Zero-shot visual reasoning: GPT-3 can be instructed to perform many kinds of tasks solely from a description and a cue to generate the answer supplied in its prompt, without any additional training. For example, when prompted with the phrase “here is the sentence ‘a person walking his dog in the park’ translated into French:”, GPT-3 answers “un homme qui promène son chien dans le parc.” This capability is called zero-shot reasoning. We find that DALL·E 1 extends this capability to the visual domain, and is able to perform several kinds of image-to-image translation tasks when prompted in the right way. [cf. CLIP.]

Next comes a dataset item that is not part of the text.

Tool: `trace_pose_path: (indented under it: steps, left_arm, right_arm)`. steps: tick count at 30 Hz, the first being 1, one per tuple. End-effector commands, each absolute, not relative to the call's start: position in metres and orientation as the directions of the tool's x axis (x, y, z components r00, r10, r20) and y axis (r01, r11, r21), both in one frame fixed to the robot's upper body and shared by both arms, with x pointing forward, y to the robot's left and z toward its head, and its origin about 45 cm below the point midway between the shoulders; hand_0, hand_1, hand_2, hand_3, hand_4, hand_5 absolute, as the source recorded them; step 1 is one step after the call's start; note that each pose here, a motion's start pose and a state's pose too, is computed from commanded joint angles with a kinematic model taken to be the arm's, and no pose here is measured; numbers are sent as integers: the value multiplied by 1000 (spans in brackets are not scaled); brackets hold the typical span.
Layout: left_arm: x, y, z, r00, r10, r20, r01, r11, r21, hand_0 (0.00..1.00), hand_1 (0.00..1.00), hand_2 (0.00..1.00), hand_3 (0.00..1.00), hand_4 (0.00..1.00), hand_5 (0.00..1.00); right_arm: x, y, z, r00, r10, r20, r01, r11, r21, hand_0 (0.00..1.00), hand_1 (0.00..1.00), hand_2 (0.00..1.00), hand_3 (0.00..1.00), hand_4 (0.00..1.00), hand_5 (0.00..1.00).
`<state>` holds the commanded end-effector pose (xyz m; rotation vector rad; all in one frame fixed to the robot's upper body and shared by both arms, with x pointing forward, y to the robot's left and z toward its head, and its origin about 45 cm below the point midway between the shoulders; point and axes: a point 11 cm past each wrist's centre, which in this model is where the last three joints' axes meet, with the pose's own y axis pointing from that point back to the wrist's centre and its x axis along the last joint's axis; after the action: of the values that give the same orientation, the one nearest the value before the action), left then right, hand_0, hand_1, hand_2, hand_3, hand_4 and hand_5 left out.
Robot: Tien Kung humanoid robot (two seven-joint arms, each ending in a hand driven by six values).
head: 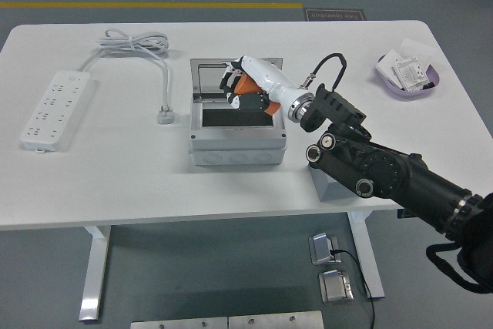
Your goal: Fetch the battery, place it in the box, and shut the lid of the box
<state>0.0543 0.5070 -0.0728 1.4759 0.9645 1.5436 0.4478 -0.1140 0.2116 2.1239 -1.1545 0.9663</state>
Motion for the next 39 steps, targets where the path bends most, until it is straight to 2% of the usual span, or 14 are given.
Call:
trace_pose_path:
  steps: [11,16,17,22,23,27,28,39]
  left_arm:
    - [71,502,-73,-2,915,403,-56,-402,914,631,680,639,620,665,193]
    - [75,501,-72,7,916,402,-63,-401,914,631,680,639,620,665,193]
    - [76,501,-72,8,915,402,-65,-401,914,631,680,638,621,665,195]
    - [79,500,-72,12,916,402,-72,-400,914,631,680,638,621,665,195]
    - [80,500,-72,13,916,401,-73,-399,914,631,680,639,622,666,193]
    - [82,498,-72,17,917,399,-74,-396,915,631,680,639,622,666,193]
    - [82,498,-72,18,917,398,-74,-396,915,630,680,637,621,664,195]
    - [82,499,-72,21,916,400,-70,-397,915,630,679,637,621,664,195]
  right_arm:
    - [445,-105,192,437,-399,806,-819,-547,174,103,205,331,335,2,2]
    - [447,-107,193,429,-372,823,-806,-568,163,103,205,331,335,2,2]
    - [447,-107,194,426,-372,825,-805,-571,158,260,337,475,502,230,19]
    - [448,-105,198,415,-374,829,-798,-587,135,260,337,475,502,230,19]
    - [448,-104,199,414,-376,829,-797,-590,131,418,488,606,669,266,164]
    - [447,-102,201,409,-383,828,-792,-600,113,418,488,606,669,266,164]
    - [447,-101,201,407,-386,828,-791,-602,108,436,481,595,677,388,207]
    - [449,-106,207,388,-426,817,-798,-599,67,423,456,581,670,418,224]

We did not anticipate that this capability would emerge, and made no modifications to the neural network or training procedure to encourage it. Motivated by these results, we measure DALL·E 1’s aptitude for analogical reasoning problems by testing it on Raven’s Progressive Matrices, a visual IQ test that saw widespread use in the 20th century. Rather than treating the IQ test a multiple-choice problem as originally intended, we ask DALL·E 1 to complete the bottom-right corner of each image using argmax sampling, and consider its completion to be correct if it is a close visual match to the original. DALL·E 1 is often able to solve matrices that involve continuing simple patterns or basic geometric reasoning, such as those in sets B and C. It is sometimes able to solve matrices that involve recognizing permutations and applying boolean operations, such as those in set D. The instances in set E tend to be the most difficult, and DALL·E 1 gets almost none of them correct. For each of the sets, we measure DALL·E 1’s performance on both the original images, and the images with the colors inverted. The inversion of colors should pose no additional difficulty for a human, yet does generally impair DALL·E 1’s performance, suggesting its capabilities may be brittle in unexpected ways.